### Task description
First find the line with "Horizontal field of view 44°, picture" in the entries below, then set down exactly every line through the line with "A surface's normal", that line included.

═════ Information supplied ═════

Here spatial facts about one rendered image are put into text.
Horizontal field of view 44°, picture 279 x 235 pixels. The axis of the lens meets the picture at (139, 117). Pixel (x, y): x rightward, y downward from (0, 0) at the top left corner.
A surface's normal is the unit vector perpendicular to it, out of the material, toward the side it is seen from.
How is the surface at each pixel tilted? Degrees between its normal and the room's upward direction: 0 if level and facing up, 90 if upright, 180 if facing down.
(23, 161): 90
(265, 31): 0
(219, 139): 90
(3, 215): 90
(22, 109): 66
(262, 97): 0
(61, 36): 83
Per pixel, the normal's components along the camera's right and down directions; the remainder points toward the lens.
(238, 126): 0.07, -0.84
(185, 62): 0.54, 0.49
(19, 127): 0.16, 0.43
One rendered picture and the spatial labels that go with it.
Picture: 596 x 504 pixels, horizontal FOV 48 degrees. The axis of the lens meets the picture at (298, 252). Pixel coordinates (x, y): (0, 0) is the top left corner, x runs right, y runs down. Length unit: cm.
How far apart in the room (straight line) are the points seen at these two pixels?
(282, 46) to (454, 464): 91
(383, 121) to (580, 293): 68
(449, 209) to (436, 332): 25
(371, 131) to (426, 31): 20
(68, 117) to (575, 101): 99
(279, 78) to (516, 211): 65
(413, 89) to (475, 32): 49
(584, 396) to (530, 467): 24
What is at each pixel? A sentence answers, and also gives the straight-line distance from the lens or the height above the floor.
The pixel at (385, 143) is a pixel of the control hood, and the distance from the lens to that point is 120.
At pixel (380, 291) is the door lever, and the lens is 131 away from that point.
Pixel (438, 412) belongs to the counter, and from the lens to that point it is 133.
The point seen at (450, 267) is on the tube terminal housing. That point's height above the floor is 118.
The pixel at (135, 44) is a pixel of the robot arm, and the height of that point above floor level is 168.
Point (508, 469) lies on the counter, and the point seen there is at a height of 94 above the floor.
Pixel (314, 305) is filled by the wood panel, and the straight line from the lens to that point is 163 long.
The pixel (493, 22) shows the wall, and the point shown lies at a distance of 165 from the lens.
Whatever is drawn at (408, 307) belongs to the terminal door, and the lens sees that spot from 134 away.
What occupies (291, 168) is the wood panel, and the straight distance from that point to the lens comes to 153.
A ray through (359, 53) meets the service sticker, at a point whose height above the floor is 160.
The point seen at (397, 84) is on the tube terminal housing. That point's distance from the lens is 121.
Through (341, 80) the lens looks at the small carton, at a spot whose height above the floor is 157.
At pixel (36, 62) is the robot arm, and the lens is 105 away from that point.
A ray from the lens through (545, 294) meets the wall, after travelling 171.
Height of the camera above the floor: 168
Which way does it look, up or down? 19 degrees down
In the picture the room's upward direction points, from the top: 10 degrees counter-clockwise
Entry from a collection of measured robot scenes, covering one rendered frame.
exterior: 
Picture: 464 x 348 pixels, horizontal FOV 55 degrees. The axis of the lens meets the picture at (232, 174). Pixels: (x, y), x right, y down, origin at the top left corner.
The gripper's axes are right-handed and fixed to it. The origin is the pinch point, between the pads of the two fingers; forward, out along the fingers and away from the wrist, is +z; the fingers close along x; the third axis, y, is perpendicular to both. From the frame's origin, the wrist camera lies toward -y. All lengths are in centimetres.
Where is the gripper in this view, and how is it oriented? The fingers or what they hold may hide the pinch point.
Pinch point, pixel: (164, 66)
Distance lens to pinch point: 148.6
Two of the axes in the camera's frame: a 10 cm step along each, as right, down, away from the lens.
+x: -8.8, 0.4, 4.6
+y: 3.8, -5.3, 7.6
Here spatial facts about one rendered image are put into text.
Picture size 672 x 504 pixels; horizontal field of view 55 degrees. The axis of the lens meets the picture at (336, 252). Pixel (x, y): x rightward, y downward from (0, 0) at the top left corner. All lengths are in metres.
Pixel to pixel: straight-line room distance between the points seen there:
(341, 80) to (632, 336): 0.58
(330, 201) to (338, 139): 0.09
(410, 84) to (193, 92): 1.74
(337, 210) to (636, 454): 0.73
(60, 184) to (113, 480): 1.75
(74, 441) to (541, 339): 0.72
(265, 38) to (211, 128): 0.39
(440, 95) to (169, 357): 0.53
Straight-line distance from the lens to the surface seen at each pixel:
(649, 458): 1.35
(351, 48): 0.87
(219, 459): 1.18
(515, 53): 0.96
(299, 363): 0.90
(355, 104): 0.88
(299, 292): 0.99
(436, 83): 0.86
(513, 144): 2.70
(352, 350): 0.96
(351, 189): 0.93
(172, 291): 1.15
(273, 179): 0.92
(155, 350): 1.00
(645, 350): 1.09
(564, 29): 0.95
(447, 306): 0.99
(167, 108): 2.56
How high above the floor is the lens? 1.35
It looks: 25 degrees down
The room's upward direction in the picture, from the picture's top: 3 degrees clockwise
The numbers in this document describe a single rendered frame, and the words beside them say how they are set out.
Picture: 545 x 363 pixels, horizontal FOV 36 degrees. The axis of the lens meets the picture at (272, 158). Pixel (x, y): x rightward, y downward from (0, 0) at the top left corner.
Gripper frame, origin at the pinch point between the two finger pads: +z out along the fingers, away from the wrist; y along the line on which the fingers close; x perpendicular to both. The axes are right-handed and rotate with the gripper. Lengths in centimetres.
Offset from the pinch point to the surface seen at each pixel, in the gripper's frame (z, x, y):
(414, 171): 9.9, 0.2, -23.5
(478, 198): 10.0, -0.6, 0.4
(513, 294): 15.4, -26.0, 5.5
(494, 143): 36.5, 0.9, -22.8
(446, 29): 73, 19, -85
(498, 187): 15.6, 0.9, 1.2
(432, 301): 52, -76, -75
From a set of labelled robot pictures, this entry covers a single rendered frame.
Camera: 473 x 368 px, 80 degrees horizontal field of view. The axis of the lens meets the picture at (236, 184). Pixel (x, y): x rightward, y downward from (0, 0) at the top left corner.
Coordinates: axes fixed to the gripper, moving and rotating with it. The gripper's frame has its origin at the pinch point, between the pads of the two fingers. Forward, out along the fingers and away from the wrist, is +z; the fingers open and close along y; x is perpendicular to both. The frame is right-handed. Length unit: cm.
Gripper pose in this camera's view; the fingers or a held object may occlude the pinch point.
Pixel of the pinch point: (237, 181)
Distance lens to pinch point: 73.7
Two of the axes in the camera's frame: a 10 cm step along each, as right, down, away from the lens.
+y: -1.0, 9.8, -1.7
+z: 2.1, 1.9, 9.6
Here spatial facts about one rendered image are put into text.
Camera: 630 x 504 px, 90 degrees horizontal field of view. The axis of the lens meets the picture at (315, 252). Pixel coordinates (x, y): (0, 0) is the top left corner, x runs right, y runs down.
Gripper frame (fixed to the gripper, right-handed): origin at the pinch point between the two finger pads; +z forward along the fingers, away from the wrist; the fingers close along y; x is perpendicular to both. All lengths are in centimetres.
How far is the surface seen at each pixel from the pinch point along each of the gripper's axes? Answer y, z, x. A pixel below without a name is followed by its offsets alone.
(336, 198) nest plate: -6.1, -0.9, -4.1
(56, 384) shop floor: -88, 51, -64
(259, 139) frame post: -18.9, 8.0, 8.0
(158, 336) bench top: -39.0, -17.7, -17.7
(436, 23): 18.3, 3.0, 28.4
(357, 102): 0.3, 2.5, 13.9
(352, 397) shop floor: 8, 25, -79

═════
═════ Information supplied ═════

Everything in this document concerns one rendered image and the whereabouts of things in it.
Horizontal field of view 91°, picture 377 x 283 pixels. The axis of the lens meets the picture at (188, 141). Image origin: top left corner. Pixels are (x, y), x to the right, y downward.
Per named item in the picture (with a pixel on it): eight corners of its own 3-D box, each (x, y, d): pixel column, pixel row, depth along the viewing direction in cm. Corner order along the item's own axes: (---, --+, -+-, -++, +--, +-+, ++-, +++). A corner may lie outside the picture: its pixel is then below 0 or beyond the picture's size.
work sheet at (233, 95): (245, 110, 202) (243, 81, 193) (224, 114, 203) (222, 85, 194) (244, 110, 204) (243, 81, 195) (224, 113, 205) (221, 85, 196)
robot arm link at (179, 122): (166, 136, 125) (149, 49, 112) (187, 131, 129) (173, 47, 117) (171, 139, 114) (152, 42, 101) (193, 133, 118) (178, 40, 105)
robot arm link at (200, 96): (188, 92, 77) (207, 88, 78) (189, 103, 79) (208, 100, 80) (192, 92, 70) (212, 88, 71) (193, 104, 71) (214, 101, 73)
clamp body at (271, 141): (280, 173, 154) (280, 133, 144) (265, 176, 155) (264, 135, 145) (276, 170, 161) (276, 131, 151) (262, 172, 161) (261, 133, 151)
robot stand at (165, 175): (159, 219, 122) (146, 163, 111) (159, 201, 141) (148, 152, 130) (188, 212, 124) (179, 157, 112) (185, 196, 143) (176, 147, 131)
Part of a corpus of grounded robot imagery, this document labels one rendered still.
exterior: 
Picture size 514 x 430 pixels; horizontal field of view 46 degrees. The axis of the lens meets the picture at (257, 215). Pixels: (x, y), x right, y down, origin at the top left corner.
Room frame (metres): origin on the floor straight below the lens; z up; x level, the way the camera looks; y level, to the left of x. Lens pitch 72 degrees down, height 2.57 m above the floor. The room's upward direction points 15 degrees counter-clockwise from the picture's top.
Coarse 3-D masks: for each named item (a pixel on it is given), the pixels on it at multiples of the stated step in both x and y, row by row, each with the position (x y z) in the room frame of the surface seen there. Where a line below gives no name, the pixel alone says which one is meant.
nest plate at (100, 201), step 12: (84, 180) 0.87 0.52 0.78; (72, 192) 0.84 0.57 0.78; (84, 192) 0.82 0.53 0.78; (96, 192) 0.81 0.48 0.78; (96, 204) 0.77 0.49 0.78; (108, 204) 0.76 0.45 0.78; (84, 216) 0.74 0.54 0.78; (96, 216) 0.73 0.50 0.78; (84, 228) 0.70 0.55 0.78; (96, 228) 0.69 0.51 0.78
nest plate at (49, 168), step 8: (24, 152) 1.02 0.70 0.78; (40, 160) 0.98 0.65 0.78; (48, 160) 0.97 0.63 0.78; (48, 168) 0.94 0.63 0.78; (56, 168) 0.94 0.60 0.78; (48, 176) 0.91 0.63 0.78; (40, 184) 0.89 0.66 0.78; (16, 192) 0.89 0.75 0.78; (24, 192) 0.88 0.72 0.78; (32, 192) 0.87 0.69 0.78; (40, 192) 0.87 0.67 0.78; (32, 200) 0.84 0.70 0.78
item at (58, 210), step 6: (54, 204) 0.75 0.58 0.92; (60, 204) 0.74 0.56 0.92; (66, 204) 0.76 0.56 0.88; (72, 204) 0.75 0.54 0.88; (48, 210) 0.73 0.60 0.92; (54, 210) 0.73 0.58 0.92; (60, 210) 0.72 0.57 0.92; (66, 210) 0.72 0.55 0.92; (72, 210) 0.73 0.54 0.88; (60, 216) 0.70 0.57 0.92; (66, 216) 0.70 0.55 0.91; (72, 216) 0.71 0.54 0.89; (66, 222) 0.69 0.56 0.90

═════

### Reply
Horizontal field of view 44°, picture 279 x 235 pixels. The axis of the lens meets the picture at (139, 117). Pixel (x, y): x rightward, y downward from (0, 0) at the top left corner.
A surface's normal is the unit vector perpendicular to it, out of the material, toward the side it is seen from.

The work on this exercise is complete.